HowTo setup fluent bit on Sensor

Agenda

  • Request  fluent bit instance for IOT Sensor
  • Learn configuration parameters for fluent bit

This tutorial teaches how to setup fluent bit on IOT Sensor.

Prerequisites

Before doing this tutorial make sure you have read and completed the following tutorials:

IMPORTANT: In order to successfully request a Fluentbit instance, you will need to have a validated Allocation Supply in your project with the following configuration:

  • Software Product: Fluent bit 1.0.351 software release with the default software type
  • Compute Node: the Node corresponding to your Olimex Sensor

The Software Product should already be ready for you to use, no need to create it.

If you wish to know more about the configuration of Fluentbit, you can find the official documentation here: Fluentbit Configuration File.

Request fluent bit instance for IOT Sensor

Step 1: Request instance

Please click on "Request" menu at left side of the page as shown on image below.

This will redirect you to your project page where you will have to select the appropriate project.

After selecting the project will will be given option to choose the product you want to install. In this case it is fluent bit.

Finally you will be redirected to your new instance where you will need to specify the needed instance's parameters.
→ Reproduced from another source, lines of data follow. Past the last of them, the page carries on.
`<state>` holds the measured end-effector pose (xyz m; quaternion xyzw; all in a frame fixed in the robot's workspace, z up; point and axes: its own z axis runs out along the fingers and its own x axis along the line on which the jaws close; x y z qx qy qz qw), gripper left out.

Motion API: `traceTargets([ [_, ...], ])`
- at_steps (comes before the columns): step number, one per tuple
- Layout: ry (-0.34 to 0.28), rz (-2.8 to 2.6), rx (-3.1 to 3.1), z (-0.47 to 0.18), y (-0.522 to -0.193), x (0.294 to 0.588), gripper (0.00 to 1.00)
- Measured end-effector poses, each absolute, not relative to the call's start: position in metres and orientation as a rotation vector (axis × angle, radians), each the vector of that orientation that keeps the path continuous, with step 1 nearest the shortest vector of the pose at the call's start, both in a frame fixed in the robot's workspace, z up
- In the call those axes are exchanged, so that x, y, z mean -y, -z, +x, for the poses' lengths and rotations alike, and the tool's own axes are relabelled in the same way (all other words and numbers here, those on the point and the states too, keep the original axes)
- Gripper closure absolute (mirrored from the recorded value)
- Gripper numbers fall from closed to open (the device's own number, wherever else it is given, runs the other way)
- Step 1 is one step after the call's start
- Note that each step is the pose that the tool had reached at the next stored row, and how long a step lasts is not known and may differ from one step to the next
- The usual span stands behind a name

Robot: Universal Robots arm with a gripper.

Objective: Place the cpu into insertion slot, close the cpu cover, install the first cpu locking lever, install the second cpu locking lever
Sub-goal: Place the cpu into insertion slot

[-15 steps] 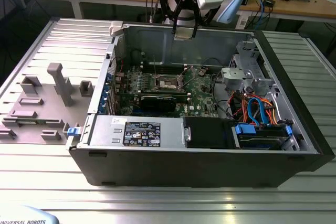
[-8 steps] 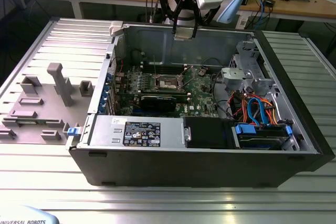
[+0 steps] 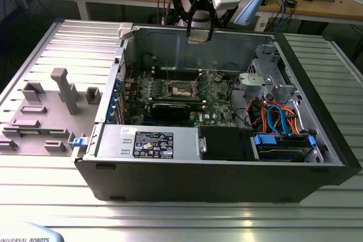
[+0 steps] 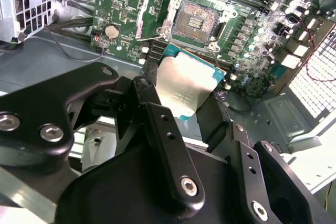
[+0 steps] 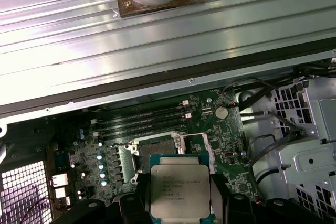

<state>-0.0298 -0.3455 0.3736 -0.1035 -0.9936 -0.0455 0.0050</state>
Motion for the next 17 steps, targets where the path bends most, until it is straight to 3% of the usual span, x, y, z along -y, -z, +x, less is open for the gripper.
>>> traceTargets([
  [17, 0.143, -0.4, 3.105, -0.0298, -0.3736, 0.3455, 0.46],
])
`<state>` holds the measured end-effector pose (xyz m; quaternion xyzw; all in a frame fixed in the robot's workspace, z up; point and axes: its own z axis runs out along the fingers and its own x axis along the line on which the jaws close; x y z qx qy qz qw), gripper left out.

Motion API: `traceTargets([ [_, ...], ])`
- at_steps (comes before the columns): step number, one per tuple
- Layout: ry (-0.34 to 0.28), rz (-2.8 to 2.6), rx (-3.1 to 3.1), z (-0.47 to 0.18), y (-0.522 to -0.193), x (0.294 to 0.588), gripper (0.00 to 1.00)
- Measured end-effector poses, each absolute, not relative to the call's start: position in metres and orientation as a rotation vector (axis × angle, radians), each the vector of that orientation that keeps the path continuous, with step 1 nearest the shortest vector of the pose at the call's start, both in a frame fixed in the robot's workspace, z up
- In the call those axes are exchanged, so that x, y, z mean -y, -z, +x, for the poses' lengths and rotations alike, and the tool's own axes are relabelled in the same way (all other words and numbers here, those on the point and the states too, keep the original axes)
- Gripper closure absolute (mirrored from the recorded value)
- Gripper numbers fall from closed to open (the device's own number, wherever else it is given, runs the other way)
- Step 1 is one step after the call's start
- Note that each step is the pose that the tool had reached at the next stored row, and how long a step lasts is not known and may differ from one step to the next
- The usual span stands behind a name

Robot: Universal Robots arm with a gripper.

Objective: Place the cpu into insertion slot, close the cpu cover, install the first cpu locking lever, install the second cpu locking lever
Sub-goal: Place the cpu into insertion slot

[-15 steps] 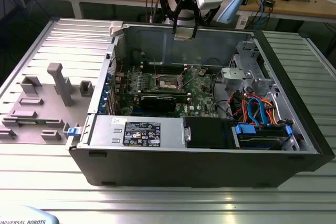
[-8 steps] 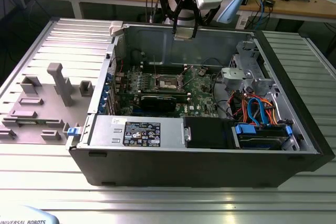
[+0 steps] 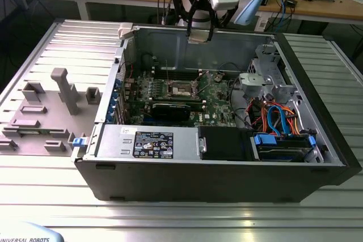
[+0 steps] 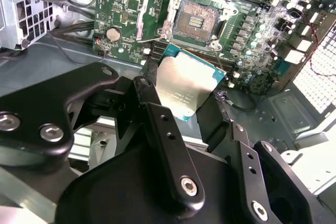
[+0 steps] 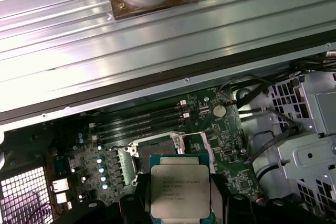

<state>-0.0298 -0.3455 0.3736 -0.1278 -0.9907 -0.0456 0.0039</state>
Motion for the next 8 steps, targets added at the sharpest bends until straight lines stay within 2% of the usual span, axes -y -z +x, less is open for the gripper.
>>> traceTargets([
  [8, 0.143, -0.468, 3.097, -0.0298, -0.3736, 0.3455, 0.46],
])
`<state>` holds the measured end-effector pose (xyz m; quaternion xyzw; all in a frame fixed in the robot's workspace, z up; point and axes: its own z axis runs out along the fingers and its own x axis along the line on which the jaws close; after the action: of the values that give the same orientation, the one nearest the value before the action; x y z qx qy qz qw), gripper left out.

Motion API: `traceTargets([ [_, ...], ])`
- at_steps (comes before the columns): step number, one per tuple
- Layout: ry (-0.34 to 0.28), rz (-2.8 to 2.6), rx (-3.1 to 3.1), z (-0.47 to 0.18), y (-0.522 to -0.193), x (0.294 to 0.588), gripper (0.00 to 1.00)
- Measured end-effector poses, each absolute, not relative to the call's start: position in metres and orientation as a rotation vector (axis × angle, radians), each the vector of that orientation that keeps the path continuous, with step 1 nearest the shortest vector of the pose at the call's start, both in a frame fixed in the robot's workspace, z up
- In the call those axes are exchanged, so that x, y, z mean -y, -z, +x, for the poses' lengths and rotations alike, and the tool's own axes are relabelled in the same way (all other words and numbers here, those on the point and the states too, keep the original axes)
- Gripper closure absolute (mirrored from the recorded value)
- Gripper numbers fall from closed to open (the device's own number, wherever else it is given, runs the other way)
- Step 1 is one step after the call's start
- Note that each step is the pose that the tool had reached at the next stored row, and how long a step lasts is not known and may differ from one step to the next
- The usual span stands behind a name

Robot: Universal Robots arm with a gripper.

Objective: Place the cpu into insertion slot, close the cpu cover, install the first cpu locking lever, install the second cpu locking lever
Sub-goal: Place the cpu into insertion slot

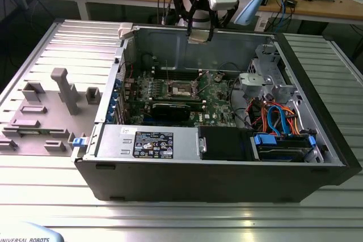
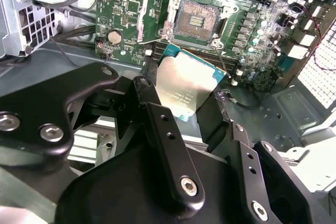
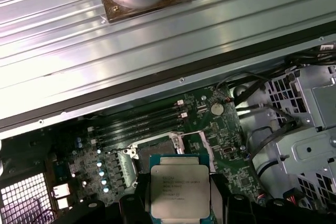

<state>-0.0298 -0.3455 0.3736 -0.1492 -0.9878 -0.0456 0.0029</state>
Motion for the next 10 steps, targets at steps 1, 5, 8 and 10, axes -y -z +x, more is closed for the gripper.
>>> traceTargets([
  [1, 0.143, -0.475, 3.096, -0.0298, -0.3736, 0.3455, 0.46],
  [5, 0.143, -0.498, 3.094, -0.0298, -0.3736, 0.3455, 0.46],
  [8, 0.143, -0.509, 3.092, -0.0298, -0.3736, 0.3455, 0.46],
  [10, 0.143, -0.52, 3.091, -0.0298, -0.3736, 0.3455, 0.46],
])
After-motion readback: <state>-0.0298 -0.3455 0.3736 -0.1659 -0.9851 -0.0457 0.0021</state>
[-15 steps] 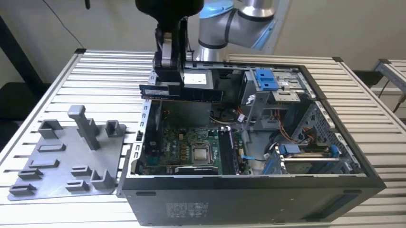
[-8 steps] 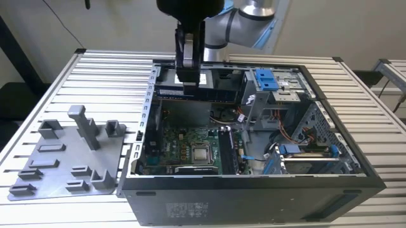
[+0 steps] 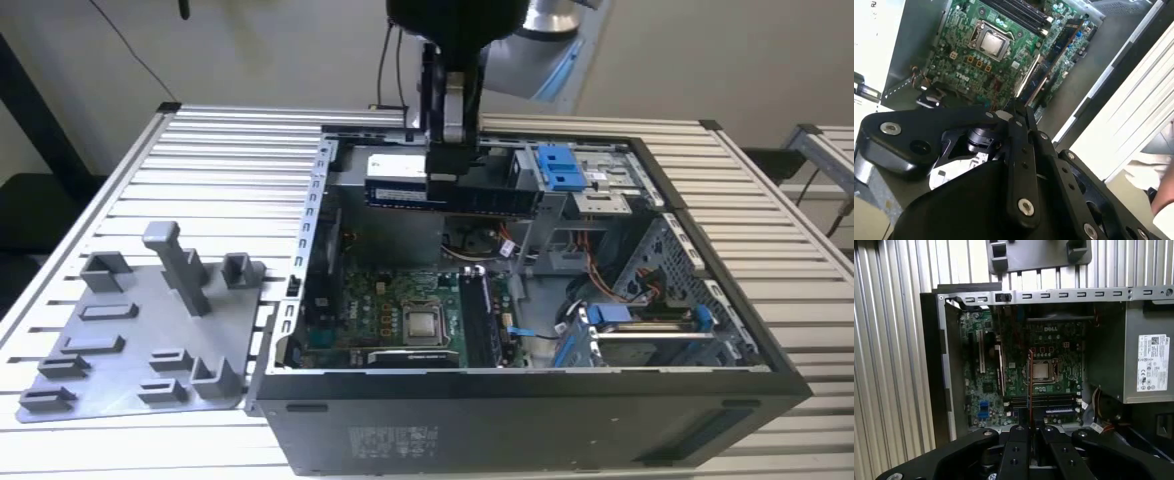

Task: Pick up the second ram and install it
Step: 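Pick up the second ram and move it above second insertion slot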

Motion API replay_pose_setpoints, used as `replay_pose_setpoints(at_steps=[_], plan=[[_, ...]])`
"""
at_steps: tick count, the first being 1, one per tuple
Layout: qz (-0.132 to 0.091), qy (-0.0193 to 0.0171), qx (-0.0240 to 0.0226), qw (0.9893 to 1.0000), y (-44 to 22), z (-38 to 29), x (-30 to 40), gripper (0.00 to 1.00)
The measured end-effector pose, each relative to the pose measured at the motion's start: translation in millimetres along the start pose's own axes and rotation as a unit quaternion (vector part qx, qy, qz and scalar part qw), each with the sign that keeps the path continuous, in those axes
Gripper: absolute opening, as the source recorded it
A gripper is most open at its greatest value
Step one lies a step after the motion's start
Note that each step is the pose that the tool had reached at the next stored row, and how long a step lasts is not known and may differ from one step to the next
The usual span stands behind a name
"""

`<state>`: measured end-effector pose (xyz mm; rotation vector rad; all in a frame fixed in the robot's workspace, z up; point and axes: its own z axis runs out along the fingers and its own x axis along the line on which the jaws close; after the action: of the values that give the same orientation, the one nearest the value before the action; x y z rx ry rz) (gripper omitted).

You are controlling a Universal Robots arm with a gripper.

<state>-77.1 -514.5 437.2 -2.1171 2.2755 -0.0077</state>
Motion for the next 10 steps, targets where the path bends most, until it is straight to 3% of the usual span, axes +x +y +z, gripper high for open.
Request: replay_pose_setpoints(at_steps=[10], plan=[[0.000,0.0000,-0.0001,1.0000,-33.4,0.9,-2.4,0.14]])
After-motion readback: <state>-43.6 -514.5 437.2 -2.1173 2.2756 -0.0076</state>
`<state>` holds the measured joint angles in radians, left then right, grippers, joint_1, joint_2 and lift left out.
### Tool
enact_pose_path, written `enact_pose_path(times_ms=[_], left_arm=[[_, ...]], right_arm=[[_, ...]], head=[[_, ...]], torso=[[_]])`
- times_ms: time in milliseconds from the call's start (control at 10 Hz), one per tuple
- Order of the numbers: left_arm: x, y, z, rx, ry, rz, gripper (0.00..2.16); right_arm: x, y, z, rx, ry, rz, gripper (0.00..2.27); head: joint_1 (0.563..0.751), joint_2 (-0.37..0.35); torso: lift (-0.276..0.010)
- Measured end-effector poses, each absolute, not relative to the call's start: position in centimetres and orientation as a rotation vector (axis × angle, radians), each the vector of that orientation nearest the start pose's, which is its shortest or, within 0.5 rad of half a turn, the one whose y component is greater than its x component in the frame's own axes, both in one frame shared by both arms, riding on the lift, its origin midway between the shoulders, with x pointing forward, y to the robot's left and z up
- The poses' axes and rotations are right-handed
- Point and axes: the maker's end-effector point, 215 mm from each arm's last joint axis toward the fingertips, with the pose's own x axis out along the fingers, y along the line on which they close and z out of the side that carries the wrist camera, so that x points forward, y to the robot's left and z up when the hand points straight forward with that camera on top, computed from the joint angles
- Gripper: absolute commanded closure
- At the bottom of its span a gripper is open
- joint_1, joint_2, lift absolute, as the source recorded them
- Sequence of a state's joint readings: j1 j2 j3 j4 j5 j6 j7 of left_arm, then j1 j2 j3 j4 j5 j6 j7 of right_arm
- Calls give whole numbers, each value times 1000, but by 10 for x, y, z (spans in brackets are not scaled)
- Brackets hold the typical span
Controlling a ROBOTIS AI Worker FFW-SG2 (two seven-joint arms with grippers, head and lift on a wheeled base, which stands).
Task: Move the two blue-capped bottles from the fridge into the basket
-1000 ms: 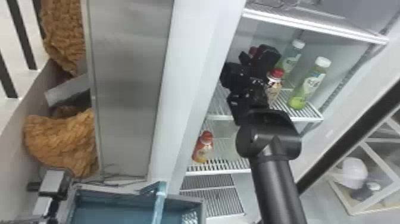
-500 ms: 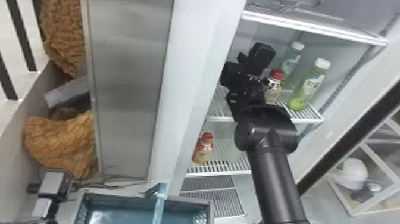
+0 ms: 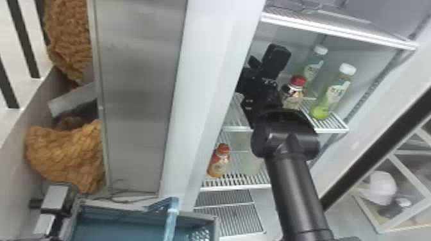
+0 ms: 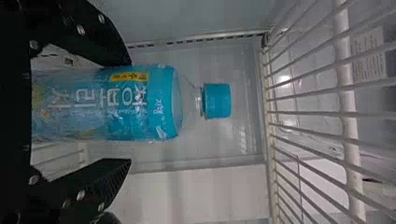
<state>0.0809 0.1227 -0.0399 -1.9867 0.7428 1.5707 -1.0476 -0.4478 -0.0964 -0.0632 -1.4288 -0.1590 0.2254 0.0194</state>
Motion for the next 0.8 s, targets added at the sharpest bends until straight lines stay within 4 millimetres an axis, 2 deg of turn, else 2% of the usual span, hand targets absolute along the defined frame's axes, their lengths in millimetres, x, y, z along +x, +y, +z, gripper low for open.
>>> enact_pose_path(times_ms=[400,800], left_arm=[[262,-21,-306,-991,985,-1500,1207],[262,-21,-306,-993,983,-1500,1205]], right_arm=[[720,-291,-181,67,-105,-28,1283],[686,-290,-167,50,-165,-27,1283]], head=[[636,-340],[642,-349]], torso=[[-76],[-76]])
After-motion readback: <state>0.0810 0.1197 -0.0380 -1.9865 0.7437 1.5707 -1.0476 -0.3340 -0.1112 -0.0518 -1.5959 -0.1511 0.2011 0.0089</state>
Following actions are needed:

  1. Set a proper instance name (in the case it is "t20.mqtt-broker")
  2. Click on "Raw XML" button which will enable you to edit directly the instance's XML parameters
  3. Insert and adjust for your case the instance XML (the parameters ware wrapped in "<" and ">"). The XML itself you can find here. Please note that it is intentionally escaped XML!
  4. Click on "Request" button. Your instance will be created in background and its status will be visible from your "Service" tabs on your left side.

The instance itself

Description of parameters

TAG The MQTT tag name in this format (see example below). Please note that proper Data Supply is needed (see HowTo Create Data Supply)
FLUENTD-GATEWAY-IPv4 The IPv4 address which fluentd gateway will bind to. Usually something like 192.168.x.x

In the screenshots we use for:

  • TAG = sensor1.mqtt
  • FLUENTD-GATEWAY-IPv4 = 192.168.0.117

Step 2: Monitor instantiation of your instance

You can monitor the process by running

tail -f /opt/slapos/log/slapos-node-instance.log

on the respective machine.

Fluent bit Instance

This step can take some time.

In your SlapOS dashboard you can see your newly requested instance.

The instance is ready when the the Monitoring Status is green.

Note that the Fluentd configuration parameters we defined earlier can be found and edited in the Update parameter form .

Step 3: Control (start / stop) IOT fluent bit instance

Login to your IOT Sensor and run the following command :

sudo slapos node status

You see that a new service for fluent bit is added.

And the generated fluent bit configuration file is located here :

/srv/slapgrid/slappartX/etc/fluent-bit-config-file.cfg

Now your IOT fluent bit is ready to read data and to forward it over fluentd IOT Gateway to Wendelin.

Step 4: Add MQTT handling at IOT Gateway

This steps requires to ONLY change and adjust already setup-ed Fluentd IOT  Gateway here.
The only difference is that one instead of fluentd-gateway.xml one should use fluentd-gateway-with-mqtt.xml

Please reuse the fluentd instance created already and adjust the MQTT section for your setup inside SlapOS. Please see the diff between files below. Do not forget to adjust accordingly!

Step 5: Configure Wendelin's Data Supply

In order to make Wendelin store passed to it MQTT messages one needs to create respective "Data Supply" objects with proper "References". The process is described here. Still as minor adjustments are needed some screenshots follow.

Below you can see the important to set Reference on the "Data Supply" object. In this case as part of the tutorial it is "sensor3".

It is also required to set "Reference" on the "Data Product" as it can be seen below. In this case as part of the tutorial it is "mqtt".

Step 6: Test sending MQTT message to Wendelin

You need to further install additional packets for testing MQTT functionality, see below

# install needed packages for testing MQTT
root@t20:~#
apt install mosquitto-clients

In order to test sending of MQTT messages to Wendelin you need to know on which IPv4 fluent bit is listening. The IPV4 is stored in ¨/srv/slapgrid/slappartX/etc/fluent-bit-config-file.cfg" and defined by  "Listen" directive. It is something like "10.x.x.x"

Using this it is easy for example:

root@t20:~# mosquitto_pub -t sensor3.mqtt -m '{ "payload": { "message": "Hello, World from t20!" } }' -h <IPv4>

Step 7: Check MQTT message is stored in Wendelin

For this you need to go to your Wendelin instance and choose "MQTT Messages" from "Modules" selection. Then you can (if needed) use search criteria like "sensor3.mqtt" into "Title" column to filter MQTT messages for this TAG only. See below

And respectively the MQTT messages contents as it can be seen from below.